New Canaan… Part 45

Guy

“You look like a salmon steak, my man,” Guy observed, as Galen settled into the passenger seat.

“Yeah, we got a little burned. Mrs. McKay put aloe on us, directly from one of her plants. It was slimy, but it really stopped the sting.”

“You had a good time, then?”

“The best! We took turns jumping off the high board — even Gerri. Don’t tell Mom — she’d have a cow,” he added, with the confidence of a boy who knew his secret was safe.

“How high, is the high board?”

“Only three meters, and I didn’t try to dive. Didn’t want to look like a total idiot.”

“That can only mean there were a bunch of girls, there.”

“A few,” Galen allowed, feigning a lack of interest. “Not that they don’t act pretty silly, themselves.”

“Well, it doesn’t get better, with age. For any of us.”

“That’s not encouraging.”

Guy laughed. “Oh, I don’t know. Sometimes, it’s fun. There’s such a thing, as being too serious.”

“I guess…” he sounded unconvinced. “Was Nana upset, that I didn’t go, with Mom?”

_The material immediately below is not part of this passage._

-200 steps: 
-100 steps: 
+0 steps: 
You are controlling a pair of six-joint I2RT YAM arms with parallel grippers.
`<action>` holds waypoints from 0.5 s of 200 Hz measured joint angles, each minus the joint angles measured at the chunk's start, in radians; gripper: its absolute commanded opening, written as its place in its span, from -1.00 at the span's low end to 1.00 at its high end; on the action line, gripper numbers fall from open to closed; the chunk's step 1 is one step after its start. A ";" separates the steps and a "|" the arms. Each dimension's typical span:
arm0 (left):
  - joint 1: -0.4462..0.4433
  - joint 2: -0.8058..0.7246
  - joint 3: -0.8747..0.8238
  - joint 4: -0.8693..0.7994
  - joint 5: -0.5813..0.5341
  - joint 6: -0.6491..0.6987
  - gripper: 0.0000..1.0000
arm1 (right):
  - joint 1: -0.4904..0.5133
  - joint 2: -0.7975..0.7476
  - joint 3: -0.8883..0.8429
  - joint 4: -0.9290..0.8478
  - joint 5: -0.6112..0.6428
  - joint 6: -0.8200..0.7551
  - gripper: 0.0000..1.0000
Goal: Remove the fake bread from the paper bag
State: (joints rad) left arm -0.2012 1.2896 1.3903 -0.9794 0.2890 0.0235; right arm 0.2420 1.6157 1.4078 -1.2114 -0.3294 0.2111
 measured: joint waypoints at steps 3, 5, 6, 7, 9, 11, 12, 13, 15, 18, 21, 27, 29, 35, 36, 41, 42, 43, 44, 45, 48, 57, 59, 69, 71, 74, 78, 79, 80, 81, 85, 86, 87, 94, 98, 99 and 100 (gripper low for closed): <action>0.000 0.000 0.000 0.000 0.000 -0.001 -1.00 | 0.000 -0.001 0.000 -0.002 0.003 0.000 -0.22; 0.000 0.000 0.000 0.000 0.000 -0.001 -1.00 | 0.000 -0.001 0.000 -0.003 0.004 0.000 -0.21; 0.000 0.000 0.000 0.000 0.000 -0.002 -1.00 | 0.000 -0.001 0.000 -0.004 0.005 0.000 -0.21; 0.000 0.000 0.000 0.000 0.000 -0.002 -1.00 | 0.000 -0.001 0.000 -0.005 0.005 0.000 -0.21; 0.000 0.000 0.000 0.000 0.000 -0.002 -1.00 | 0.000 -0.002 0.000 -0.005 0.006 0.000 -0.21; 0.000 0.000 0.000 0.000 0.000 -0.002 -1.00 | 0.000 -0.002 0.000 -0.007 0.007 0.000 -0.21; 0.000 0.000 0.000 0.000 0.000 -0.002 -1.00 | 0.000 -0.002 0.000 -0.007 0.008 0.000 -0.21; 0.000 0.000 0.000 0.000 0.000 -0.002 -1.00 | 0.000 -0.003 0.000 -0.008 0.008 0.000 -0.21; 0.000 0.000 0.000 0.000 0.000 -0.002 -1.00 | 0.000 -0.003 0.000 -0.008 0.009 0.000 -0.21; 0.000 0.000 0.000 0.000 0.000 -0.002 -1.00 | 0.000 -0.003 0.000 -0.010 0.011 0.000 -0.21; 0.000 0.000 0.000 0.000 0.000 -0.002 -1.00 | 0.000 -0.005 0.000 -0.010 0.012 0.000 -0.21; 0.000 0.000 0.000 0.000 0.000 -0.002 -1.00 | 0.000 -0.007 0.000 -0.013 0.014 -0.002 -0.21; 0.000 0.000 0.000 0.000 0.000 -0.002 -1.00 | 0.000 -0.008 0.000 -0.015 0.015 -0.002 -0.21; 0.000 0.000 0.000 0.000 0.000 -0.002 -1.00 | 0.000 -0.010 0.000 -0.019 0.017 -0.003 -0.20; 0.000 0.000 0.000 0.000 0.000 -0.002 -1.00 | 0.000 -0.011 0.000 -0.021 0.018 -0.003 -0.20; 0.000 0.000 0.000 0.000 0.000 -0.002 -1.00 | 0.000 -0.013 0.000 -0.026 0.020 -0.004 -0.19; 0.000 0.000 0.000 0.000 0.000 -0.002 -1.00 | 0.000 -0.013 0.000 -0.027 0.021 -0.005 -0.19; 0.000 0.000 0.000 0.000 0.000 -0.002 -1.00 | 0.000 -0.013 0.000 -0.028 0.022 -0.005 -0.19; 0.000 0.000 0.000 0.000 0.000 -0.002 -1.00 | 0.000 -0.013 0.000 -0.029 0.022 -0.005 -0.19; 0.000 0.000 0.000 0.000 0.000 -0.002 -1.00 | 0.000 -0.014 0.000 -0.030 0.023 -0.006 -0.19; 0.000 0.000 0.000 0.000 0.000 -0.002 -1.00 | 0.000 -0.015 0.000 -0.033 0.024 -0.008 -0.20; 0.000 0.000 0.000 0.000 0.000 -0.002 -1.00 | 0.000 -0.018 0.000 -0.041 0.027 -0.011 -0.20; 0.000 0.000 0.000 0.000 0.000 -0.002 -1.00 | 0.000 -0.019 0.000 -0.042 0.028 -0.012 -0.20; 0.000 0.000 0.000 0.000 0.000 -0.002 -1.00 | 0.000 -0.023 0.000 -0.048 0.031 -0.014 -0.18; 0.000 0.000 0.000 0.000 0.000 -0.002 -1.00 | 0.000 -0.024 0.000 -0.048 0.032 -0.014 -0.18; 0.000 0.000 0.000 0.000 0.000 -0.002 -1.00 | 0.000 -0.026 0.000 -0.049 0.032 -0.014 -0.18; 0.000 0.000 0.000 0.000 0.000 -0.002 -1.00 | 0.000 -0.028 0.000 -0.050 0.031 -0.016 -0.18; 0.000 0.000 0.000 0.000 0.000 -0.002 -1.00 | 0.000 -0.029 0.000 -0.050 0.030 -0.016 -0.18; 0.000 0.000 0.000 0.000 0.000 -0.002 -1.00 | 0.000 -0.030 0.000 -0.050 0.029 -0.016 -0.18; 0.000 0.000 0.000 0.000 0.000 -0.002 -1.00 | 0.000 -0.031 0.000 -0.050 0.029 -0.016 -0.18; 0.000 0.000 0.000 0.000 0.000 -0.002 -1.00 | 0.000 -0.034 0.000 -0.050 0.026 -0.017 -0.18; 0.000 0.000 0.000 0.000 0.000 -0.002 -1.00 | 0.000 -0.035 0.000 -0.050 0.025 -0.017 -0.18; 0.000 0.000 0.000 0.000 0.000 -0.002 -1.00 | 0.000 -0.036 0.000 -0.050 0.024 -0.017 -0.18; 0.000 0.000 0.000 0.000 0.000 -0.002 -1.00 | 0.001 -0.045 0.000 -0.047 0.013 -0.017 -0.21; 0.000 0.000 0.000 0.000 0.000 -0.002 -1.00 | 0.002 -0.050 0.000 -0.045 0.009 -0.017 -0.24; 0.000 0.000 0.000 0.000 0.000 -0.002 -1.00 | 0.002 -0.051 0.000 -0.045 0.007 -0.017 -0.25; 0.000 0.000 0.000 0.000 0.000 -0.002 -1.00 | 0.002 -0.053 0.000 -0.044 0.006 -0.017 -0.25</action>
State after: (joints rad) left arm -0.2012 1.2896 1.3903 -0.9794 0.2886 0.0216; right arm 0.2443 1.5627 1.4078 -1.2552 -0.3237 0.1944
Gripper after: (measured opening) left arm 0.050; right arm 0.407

“She didn’t seem to be. I think she gets it. When I call your Mom, you can talk to them both, how’s that?”

“Perfect.”

Guy pulled into the driveway and shut off the engine, but he didn’t open his door. Instead, he rolled down his window, and pulled out his phone.

“You’re calling, right now?”

“I promised I’d call when I got home.”

“Man, she is strict,” Galen observed, with a grin of his own.

“No foolin’,” Guy agreed.

“You made good time,” Steph said, not bothering with a greeting.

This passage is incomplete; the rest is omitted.